(Instructions to follow)
Please set down the data again exactly, minus the pictures.

[Stored entries]
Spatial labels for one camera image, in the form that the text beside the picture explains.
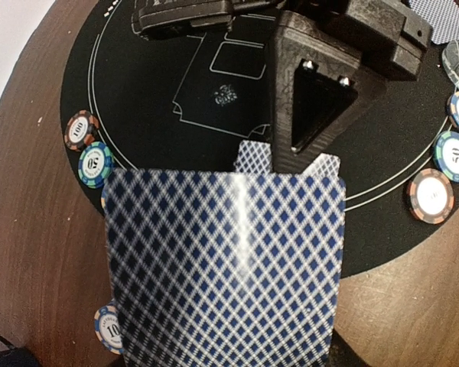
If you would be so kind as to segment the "single blue-white poker chip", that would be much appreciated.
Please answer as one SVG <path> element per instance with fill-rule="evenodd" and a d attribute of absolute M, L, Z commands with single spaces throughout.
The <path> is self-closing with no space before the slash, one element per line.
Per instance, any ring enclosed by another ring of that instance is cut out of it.
<path fill-rule="evenodd" d="M 100 203 L 103 210 L 106 210 L 106 202 L 107 202 L 107 192 L 106 186 L 103 187 L 100 197 Z"/>

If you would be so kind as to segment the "dealt playing card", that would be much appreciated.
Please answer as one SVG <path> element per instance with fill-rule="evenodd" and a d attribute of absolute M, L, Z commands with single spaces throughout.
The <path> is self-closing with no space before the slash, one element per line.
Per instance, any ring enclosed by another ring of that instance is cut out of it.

(Answer space)
Spatial labels for one camera image, in the form that the text beside the picture explains.
If you would be so kind as to segment the "single blue-white poker chip", that would be much appreciated.
Please answer as one SVG <path> element per instance with fill-rule="evenodd" and a d attribute of absolute M, L, Z commands with single spaces throughout.
The <path> is self-closing with no space before the slash, one element per line.
Per instance, any ring enclosed by another ring of that instance is cut out of it.
<path fill-rule="evenodd" d="M 100 203 L 103 210 L 106 210 L 106 202 L 107 202 L 107 192 L 106 186 L 103 187 L 100 197 Z"/>

If you would be so kind as to segment the "dealt playing card", that would be much appreciated.
Please answer as one SVG <path> element per instance with fill-rule="evenodd" and a d attribute of absolute M, L, Z commands with single spaces throughout.
The <path> is self-closing with no space before the slash, one element per line.
Per instance, any ring enclosed by another ring of that instance is cut out of it.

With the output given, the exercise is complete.